India and the United Kingdom are set to operationalise their Comprehensive Economic and Trade Agreement (CETA) from July 15, marking one of the biggest milestones in economic ties between the two countries. The agreement is designed to uplift bilateral commerce by lowering tariffs, widening market access and strengthening collaboration across goods and services. Officials have said preparations are in the final stages to ensure customs systems and implementation mechanisms are ready before the pact comes into force.
According to an ANI report, the aim is to make sure businesses can immediately claim preferential benefits on eligible shipments from the very first day.
The trade agreement is expected to provide Indian exporters with access to a market valued at more than $500 billion. Officials believe exporters will enjoy tariff advantages of around 7-10 per cent compared with the current trade framework, while duties on more than 99 per cent of tariff lines are scheduled to be phased out over time.
Instead of a uniform tariff structure, the agreement adopts a mixed approach for certain sensitive sectors. While tariffs on most products will eventually be eliminated, select categories will continue to operate under quota-based restrictions to balance domestic industry interests, ANI reported.

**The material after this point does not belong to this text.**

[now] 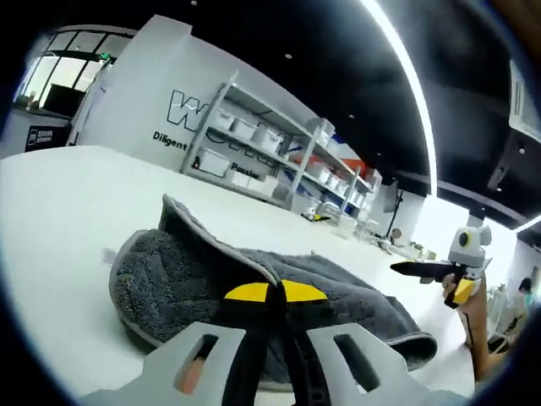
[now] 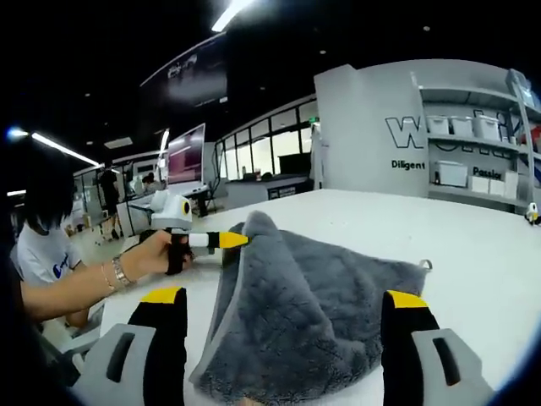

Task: Open the folded towel by lifting each exposed corner and separating the folded layers until the towel lies flat within the target outline without major curled edges

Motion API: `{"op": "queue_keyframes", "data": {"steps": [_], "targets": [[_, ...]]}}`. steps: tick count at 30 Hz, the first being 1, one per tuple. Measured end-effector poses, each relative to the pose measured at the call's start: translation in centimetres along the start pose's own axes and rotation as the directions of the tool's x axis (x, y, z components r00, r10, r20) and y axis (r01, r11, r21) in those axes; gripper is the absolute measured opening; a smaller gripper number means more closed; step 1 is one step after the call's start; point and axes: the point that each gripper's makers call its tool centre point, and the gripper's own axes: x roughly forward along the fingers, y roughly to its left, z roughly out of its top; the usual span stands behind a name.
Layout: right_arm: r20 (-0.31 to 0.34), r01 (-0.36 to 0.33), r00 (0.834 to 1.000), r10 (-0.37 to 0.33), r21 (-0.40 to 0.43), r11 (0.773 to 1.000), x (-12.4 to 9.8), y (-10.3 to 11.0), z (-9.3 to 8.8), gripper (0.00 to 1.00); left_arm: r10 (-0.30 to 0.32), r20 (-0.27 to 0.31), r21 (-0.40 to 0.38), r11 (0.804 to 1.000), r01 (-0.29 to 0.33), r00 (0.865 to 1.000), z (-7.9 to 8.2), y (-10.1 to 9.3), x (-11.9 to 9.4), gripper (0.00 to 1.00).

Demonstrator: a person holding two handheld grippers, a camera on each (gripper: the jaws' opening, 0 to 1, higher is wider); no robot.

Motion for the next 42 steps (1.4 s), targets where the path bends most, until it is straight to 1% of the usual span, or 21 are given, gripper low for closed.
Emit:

Cars, Whisky And Steel Among The Biggest Beneficiaries

One of the most closely watched provisions relates to automobiles. Under the agreement, India will gradually allow imports of up to 3.78 lakh petrol and diesel passenger vehicles from the UK over a 15-year period through a quota system. Import duties in specified categories will decline from around 110 per cent to 10 per cent during the implementation period, with separate treatment based on engine size and vehicle type, PTI reported.
Electric, hybrid and hydrogen-powered vehicles will receive limited market access beginning in the sixth year. However, lower-priced electric vehicles remain outside the scope of tariff concessions, reflecting India’s focus on protecting its domestic EV industry.
The pact also delivers significant relief for the UK’s spirits industry. Import duties on Scotch whisky and gin will be reduced from 150 per cent to 75 per cent initially before falling further to 40 per cent by the tenth year.
The International Spirits and Wines Association of India (ISWAI) welcomed the move, noting that lower tariffs on Scotch whisky, including bulk imports used for blending and bottling in India, would benefit manufacturers and expand consumer choices. According to the association, nearly 79 per cent of Scotch imported into India is used by domestic companies for blending and bottling.
However, the Confederation of Indian Alcoholic Beverage Companies (CIABC) urged state governments to withdraw concessions currently extended to bottled-in-origin imported brands, arguing that lower import duties coupled with state-level incentives could make imported products cheaper than domestically manufactured alcoholic beverages, as quoted by PTI.
The agreement also addresses India’s concerns over UK steel safeguard measures. ANI reported that nearly 85 per cent of India’s steel exports will remain outside restrictive measures, while concessions have been secured across 188 tariff lines. Officials added that discussions on unresolved issues will continue at the World Trade Organisation (WTO).
Relief For Indian Professionals And Services Sector

The agreement introduces the Double Contribution Convention (DCC), under which Indian professionals temporarily working in the UK will not be required to pay social security contributions for up to five years. The provision is expected to reduce costs for Indian IT and services companies while improving their competitiveness in the UK market. PTI reported that the arrangement aligns India with several other countries that already enjoy similar social security agreements with Britain.
Beyond goods trade, the pact is also expected to strengthen exports in sectors such as information technology, financial services, education and professional consulting. Investment ties are also likely to deepen, with more than 900 Indian companies already operating in the UK.